__The task__. Read through the data and report every line in which the word "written" occurs.
- - - -
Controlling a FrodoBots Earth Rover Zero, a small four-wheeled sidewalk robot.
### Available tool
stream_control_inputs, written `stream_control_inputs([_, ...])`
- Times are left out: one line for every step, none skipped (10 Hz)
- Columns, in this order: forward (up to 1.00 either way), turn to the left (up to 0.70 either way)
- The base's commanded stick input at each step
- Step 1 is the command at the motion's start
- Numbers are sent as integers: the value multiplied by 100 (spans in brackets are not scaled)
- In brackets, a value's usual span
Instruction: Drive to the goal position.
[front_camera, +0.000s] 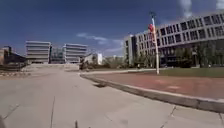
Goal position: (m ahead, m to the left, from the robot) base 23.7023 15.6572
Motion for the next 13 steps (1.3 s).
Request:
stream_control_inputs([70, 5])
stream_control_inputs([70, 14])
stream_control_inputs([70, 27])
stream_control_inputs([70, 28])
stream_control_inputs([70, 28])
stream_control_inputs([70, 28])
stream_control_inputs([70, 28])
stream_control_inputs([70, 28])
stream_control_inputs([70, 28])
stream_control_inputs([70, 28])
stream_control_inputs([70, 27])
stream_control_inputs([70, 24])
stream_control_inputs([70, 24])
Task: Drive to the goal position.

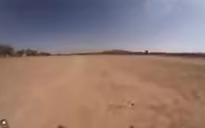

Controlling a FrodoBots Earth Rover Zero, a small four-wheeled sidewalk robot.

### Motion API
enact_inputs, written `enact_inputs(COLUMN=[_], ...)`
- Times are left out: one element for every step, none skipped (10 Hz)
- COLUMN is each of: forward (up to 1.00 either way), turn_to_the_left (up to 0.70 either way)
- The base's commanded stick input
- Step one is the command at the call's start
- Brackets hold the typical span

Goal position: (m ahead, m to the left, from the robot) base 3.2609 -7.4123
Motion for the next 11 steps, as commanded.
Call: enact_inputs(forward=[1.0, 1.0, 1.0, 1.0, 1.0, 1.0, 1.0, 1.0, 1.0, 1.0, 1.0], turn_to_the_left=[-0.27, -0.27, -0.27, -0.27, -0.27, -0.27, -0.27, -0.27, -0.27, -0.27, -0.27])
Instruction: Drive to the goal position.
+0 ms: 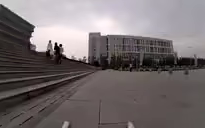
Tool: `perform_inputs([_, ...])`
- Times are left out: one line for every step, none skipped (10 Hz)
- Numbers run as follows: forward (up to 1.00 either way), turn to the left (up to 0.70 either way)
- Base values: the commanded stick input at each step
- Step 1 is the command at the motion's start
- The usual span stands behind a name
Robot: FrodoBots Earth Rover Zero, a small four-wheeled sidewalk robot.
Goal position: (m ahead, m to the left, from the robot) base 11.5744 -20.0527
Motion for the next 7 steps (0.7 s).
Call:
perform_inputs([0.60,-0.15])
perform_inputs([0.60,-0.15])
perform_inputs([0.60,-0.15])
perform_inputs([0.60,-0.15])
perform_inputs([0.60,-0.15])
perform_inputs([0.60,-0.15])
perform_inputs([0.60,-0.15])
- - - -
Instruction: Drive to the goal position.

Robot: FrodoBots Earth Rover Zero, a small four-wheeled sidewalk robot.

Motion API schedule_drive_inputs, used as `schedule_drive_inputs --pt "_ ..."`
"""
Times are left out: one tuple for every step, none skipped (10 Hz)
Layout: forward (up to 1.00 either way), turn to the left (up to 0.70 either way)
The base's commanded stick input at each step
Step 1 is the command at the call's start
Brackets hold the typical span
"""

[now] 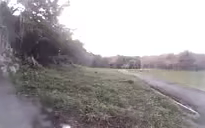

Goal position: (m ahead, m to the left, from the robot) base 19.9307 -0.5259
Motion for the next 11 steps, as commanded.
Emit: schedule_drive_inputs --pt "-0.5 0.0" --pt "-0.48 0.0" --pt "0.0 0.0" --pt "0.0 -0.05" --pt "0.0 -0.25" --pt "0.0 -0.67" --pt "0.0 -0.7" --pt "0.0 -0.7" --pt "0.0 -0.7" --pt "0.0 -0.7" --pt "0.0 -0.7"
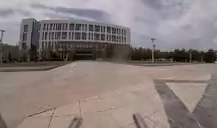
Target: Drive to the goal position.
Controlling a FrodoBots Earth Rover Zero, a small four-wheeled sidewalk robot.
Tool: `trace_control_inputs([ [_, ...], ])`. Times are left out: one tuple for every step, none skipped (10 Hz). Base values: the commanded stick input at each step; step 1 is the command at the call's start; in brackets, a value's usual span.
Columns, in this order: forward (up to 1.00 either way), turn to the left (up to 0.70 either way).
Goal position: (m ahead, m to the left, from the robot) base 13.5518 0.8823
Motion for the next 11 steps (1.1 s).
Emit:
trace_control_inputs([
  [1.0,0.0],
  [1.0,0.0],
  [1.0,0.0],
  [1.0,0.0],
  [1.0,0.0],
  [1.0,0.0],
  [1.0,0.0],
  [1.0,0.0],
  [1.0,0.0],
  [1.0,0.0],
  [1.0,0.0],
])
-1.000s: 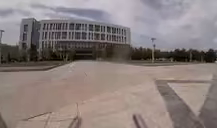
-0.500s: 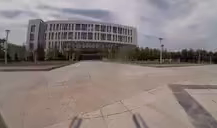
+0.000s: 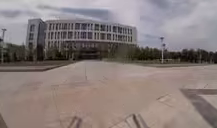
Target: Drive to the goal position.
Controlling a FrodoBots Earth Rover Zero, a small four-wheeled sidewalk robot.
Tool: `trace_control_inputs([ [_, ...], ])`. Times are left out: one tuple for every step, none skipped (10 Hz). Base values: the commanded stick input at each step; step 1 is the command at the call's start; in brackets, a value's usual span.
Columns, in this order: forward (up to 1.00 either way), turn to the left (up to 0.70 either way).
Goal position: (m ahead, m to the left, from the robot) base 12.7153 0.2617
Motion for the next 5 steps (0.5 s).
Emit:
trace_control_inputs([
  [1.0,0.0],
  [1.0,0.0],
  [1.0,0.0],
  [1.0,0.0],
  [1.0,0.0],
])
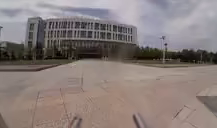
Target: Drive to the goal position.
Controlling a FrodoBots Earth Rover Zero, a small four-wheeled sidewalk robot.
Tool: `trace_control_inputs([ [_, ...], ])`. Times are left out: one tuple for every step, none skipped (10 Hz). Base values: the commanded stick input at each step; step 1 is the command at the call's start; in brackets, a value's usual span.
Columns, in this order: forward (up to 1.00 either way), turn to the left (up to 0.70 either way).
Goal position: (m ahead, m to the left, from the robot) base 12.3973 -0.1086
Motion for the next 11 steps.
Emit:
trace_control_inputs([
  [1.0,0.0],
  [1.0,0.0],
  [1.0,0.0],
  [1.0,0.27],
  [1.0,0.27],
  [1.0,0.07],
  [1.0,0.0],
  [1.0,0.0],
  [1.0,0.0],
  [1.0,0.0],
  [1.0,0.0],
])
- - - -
__Solved exercise__.
stream_control_inputs, written `stream_control_inputs([_, ...])`
enact_inputs, written `enact_inputs(COLUMN=[_], ...)`

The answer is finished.